Jamie Cranmer is one of this year's two Volunteers of the Year. She is a third-year at UVA and volunteers with Medical Services, Big Siblings and Hoo's Assisting with Life Obstacles programs. Jamie is also an active member of Madison House's Student Giving Committee. Read Jamie's reflections below about her experience serving at the Loaves & Fishes Food Pantry.
Alright, let’s start off with two exercises. First, I want you to close your eyes and imagine what a person who needs food assistance looks like or acts like. You won’t have to share this, so be as honest as you can with yourself in your depiction of this person. Do you have an image in your mind?
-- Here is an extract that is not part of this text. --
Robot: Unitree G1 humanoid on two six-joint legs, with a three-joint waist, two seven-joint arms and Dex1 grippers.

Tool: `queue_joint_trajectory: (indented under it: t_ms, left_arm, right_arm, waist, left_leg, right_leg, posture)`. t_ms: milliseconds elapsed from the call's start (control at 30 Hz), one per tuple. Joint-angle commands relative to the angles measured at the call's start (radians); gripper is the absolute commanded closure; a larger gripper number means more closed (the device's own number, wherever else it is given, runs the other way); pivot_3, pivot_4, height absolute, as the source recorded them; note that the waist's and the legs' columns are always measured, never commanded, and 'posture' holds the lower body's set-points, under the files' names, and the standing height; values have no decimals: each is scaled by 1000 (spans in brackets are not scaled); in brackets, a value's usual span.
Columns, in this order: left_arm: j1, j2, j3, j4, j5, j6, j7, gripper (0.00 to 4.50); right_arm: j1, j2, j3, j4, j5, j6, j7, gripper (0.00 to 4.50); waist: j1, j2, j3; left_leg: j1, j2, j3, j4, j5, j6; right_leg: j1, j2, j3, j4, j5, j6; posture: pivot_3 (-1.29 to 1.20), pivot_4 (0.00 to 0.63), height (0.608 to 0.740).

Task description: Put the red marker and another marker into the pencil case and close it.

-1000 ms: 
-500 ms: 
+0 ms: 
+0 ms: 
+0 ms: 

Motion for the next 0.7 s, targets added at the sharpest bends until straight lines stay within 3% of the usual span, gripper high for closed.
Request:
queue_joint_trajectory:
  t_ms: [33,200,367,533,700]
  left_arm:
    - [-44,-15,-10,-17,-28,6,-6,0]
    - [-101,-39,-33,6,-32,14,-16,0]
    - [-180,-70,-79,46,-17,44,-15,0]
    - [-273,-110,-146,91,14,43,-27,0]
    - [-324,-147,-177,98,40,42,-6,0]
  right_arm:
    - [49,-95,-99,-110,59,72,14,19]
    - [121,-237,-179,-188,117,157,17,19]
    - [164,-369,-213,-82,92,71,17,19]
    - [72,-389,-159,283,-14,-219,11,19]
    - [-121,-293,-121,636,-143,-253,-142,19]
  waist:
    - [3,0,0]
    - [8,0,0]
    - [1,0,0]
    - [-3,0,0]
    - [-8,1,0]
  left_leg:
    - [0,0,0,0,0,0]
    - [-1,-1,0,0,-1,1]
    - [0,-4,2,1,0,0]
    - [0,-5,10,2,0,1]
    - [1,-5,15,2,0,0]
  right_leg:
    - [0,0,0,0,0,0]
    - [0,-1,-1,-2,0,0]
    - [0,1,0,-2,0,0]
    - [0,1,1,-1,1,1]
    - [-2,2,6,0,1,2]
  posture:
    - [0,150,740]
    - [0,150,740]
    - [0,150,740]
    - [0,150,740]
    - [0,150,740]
For exercise two, I am going to describe a person to you, and I want you to say whether he or she needs food assistance or not. We have Dale, a 27 year old Marine who has just returned from Afghanistan. He is clean shaven, extremely mannerly, and is holding hands with his beautiful 4-year-old daughter. At first glance, do you think Dale needs food assistance? Your answer was probably no, right? Well, Dale has pretty severe PTSD, so he is unable to hold down a job, and that little girl’s mom is doing the best that she can to support the three of them, but it’s hard when most of their money goes to Dale’s therapist since the VA won’t pay for his mental health care. Please don’t fret if what you imagined is a drastic contrast to Dale because it is for most people. Hunger and needing help aren’t black and white issues, they are human issues.
To help you better understand what a person who needs food assistance is really like, I asked three Loaves and Fishes volunteers to share the one thing they wish more people knew about the people they see at Loaves and Fishes, and here is what they said:
“The one thing that I wish more people knew about Loaves & Fishes clients is that they're just like everyone else. They are not charity cases nor are they desperate; they just need a little extra help to get by. They care about each other and their families. They want to make their community better. They have interests and ambitions and dreams. They deserve the utmost respect.” –Melanie Weiskopf
“Many people seem to stereotype what they imagine food insecure/impoverished people to be like. They might seem them as unworthy or uneducated, but really they have so much to share and teach us. What is great about them is the diversity. These people come from such a variety of backgrounds and not all started as impoverished. Many are just going through a rough patch. They are not giving up on their lives. Many have families and want to support them in any way possible, but also still work hard to be self-sufficient.” – Cassie Plemons
“I wish they knew that almost every client I have encountered has been extremely grateful for the services Loaves provides and many of them apologize for ‘taking food.’ I try to remind them that we're here to help and not judge, but they still recognize the effort that goes into Loaves. It also goes to show the clients aren't just being lazy and trying to live off the government like many people stereotype them as, most clients are trying hard to get back on their feet and frequently express how much they want to be able to provide for themselves.” – Blair Holton
TL;DR: Remember what you learned in second grade — don’t judge a book by its cover, and treat people the way that you would like to be treated.